> [Task description]:
From the data that follows, copy every line holding the string "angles".

[Opening Collected material section]

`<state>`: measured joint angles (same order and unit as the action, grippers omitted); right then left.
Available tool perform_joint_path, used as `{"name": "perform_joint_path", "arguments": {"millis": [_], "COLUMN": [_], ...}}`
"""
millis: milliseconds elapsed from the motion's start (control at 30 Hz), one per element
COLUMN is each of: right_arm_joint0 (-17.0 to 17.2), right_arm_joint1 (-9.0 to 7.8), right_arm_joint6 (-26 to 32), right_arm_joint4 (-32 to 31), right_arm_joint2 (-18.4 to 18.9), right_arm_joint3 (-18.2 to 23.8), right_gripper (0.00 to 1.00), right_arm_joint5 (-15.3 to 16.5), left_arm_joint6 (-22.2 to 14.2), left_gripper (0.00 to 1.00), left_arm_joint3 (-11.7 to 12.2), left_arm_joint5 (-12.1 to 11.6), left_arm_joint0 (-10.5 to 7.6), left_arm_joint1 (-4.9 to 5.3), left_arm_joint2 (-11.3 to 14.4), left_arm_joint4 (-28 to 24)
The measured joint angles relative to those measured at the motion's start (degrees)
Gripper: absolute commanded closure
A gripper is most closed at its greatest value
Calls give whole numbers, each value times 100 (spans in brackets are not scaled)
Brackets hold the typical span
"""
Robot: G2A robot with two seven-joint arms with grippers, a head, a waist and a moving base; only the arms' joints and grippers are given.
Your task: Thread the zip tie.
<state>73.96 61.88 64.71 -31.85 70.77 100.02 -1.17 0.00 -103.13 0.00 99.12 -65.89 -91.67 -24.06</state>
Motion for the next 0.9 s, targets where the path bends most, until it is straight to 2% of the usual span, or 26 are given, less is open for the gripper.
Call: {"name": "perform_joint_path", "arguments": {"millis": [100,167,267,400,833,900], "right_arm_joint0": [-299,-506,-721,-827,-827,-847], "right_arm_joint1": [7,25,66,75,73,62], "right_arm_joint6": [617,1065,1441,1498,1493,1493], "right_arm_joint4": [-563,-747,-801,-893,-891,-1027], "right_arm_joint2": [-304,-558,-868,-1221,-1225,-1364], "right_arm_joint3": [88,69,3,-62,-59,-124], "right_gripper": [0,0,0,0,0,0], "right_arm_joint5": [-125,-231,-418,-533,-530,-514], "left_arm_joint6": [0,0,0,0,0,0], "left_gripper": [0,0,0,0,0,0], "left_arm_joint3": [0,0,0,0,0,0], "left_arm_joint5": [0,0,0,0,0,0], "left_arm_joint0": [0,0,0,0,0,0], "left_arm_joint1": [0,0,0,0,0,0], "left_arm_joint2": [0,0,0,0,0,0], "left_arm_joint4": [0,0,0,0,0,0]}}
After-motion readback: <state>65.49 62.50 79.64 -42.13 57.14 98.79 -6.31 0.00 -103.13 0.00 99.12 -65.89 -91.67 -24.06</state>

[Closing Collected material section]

> [Task response]:
`<state>`: measured joint angles (same order and unit as the action, grippers omitted); right then left.
The measured joint angles relative to those measured at the motion's start (degrees)

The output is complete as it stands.